If a line of the entries below includes the word "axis", it counts; state the total and nothing further.

◆ ◆ ◆ ◆ ◆

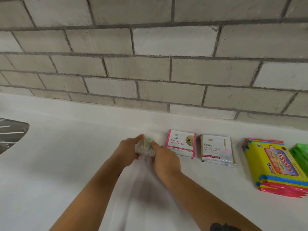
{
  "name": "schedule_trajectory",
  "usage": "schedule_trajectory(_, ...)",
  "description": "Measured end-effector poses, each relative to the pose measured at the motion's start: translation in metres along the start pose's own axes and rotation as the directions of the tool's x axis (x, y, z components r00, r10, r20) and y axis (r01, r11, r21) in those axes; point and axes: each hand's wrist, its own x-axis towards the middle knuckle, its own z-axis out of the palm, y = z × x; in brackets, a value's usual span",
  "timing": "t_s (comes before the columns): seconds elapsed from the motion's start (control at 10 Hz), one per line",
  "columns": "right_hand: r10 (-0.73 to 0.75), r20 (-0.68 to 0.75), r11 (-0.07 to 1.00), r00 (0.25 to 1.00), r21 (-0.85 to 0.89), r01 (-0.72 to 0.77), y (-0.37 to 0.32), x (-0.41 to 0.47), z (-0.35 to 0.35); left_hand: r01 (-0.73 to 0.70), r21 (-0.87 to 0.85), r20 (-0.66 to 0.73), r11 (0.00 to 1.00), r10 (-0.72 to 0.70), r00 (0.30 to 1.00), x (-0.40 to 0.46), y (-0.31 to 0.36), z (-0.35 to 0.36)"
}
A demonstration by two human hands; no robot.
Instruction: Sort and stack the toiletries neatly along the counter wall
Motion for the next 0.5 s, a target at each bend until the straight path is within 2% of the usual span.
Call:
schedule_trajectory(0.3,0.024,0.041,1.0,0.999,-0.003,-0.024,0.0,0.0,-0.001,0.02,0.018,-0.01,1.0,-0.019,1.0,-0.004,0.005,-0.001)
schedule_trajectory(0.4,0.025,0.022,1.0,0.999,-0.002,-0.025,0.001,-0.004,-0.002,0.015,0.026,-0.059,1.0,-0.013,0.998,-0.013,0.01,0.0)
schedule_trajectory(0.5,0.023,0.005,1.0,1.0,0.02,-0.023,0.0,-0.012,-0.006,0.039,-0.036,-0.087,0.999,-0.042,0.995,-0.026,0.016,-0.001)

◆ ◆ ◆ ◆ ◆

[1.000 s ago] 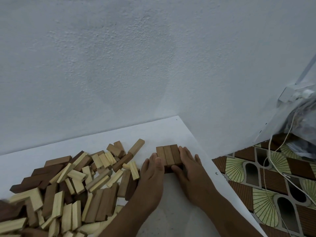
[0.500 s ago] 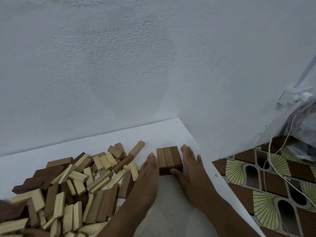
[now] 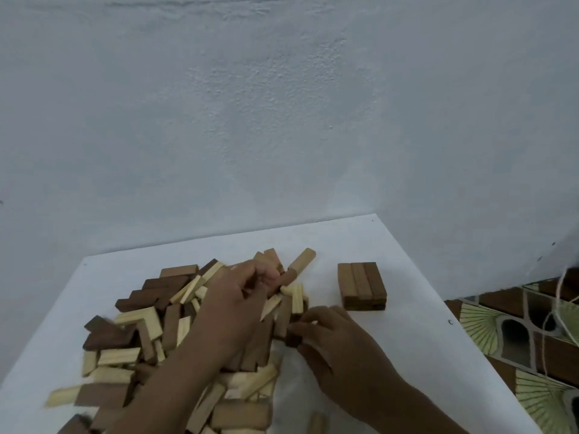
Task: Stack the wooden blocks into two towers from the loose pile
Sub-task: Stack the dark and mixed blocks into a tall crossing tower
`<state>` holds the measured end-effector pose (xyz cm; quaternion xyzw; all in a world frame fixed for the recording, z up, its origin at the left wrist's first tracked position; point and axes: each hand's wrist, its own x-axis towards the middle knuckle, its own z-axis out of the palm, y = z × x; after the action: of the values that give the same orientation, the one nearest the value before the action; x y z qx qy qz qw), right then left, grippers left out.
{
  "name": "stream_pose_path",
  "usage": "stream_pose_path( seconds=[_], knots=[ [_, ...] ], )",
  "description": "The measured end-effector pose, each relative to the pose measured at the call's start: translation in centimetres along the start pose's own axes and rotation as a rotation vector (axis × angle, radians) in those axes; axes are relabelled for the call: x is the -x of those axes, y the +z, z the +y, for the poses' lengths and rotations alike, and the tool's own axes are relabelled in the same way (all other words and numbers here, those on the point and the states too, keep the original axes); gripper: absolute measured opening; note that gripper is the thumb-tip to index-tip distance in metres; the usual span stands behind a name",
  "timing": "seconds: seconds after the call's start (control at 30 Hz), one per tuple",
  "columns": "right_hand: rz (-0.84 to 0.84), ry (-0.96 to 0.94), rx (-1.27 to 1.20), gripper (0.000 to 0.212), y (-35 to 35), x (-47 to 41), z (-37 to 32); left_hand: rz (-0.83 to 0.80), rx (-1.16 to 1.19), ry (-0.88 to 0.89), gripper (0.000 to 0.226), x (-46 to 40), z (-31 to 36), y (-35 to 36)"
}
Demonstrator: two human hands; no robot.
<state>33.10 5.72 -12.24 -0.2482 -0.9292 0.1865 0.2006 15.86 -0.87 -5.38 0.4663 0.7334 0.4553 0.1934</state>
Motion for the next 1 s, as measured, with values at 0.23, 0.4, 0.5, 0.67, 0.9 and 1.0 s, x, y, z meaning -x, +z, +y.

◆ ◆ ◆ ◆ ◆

#### Output of the exercise:
3